27 Jul The Price Stabilization Fund (PSF) in India
The Price Stabilization Fund (PSF) was set up in 2014-15 under the Department of Agriculture, Cooperation & Famers Welfare (DAC&FW) to help regulate the price volatility of important agri-horticultural commodities like onion, potatoes, tomatoes, pulses etc. The PSF scheme was transferred from DAC&FW to the Department of Consumer Affairs under Ministry of Consumer Affairs, Food and Public Distribution w.e.f. 1st April, 2016.

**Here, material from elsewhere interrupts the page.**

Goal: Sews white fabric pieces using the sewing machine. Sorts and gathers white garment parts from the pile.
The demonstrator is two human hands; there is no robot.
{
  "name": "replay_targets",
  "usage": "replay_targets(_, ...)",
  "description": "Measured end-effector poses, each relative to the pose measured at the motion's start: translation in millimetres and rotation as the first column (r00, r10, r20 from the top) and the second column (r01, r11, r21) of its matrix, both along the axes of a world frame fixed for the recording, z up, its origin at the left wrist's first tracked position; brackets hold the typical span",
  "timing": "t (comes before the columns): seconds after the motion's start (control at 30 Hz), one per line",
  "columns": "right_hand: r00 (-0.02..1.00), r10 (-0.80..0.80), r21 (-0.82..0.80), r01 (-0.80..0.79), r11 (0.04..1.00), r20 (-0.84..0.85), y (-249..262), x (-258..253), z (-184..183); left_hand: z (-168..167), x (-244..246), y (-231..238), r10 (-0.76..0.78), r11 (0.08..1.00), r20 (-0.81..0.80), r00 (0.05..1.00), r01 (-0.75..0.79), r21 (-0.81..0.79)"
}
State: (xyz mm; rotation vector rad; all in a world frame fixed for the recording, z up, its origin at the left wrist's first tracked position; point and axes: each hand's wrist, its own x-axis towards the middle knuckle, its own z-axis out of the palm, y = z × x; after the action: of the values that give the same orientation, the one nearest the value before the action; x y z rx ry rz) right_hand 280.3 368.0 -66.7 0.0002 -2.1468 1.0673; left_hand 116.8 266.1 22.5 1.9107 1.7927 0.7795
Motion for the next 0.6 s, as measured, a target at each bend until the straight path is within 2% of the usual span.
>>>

The scheme provides for maintaining a strategic buffer of aforementioned commodities for subsequent calibrated release to moderate price volatility and discourage hoarding and unscrupulous speculation. For building such stock, the scheme promotes direct purchase from farmers/farmers’ association at farm gate/Mandi. The PSF is utilized for granting interest free advance of working capital to Central Agencies like NAFED (National Agricultural Cooperative Marketing Federation of India Ltd.) and SFAC (Small Farmers Agri-business Consortium), State/UT Governments/Agencies to undertake market intervention operations. Apart from domestic procurement from farmers/wholesale mandis, import may also be undertaken with support from the Fund.
Now, when the tomato prices have skyrocketed, NAFED and other agencies are releasing the tomato stock at a regulated price.